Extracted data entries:
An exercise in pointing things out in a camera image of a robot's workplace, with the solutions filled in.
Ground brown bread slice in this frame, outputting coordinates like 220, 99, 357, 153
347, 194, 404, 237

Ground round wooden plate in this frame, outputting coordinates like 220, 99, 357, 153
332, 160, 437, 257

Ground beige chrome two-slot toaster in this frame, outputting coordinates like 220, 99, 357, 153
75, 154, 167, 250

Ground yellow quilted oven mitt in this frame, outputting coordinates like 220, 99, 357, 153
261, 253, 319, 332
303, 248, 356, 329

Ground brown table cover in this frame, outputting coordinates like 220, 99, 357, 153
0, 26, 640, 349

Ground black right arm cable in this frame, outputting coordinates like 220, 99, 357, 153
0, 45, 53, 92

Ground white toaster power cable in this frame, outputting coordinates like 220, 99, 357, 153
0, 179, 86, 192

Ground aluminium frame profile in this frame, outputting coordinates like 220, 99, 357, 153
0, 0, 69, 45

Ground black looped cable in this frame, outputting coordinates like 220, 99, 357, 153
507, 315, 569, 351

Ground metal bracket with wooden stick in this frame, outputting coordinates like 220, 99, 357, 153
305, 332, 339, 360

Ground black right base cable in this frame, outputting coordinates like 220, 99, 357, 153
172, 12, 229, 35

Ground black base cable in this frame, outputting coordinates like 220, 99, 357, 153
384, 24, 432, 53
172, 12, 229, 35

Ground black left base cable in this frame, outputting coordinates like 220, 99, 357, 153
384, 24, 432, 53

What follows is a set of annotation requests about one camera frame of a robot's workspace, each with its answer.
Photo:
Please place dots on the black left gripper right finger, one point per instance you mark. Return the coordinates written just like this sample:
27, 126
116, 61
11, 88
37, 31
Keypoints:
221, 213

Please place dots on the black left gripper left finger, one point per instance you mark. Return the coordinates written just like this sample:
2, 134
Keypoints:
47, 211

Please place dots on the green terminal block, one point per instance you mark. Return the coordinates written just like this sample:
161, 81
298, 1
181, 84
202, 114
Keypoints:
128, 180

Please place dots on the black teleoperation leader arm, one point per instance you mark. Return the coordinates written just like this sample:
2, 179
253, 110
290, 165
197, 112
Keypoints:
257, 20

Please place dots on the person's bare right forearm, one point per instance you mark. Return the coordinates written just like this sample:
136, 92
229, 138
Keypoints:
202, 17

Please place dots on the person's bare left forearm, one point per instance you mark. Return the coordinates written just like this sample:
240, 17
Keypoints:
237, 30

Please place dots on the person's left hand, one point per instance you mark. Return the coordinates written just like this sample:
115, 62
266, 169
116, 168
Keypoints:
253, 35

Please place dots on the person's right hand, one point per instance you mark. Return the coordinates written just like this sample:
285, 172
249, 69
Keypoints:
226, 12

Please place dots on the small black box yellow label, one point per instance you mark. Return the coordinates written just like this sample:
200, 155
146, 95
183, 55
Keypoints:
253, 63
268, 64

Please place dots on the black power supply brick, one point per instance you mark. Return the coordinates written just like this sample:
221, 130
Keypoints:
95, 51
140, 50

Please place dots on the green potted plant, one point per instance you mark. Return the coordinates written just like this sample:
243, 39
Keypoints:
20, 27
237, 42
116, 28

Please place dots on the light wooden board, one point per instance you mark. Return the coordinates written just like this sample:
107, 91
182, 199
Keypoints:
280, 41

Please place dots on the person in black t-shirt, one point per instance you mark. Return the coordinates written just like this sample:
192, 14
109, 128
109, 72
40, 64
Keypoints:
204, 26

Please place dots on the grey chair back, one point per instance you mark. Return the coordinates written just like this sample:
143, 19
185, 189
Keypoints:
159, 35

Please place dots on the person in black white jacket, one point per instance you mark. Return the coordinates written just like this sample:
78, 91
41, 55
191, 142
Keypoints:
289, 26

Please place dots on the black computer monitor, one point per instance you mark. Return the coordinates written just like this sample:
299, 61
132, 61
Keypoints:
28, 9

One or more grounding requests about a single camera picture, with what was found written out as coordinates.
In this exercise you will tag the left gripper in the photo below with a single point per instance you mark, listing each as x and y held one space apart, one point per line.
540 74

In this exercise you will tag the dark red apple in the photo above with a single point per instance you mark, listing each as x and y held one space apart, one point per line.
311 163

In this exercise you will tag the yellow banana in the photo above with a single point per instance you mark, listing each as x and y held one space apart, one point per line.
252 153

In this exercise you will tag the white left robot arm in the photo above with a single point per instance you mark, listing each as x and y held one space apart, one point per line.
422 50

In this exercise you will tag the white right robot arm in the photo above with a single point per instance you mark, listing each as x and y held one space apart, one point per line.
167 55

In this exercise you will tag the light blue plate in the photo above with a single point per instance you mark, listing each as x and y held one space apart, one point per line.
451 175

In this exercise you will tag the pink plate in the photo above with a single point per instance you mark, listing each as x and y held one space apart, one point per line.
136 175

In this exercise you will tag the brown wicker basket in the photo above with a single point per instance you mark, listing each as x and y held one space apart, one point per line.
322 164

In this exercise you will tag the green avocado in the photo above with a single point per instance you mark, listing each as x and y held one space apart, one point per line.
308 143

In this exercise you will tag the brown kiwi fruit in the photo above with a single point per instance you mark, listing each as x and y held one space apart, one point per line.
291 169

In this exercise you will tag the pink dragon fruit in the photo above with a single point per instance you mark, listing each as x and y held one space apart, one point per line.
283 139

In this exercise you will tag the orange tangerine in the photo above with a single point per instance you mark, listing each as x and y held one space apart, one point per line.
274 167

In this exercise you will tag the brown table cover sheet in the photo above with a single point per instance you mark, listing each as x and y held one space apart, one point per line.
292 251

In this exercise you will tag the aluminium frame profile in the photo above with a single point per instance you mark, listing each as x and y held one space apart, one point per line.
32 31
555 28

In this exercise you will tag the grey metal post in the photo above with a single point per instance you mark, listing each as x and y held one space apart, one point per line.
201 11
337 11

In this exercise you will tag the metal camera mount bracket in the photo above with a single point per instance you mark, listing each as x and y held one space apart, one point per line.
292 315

ABOUT THIS EXERCISE:
Please report how many lines of the entries above contain the string "finger". Reply with only the number.

EXERCISE RESULT:
2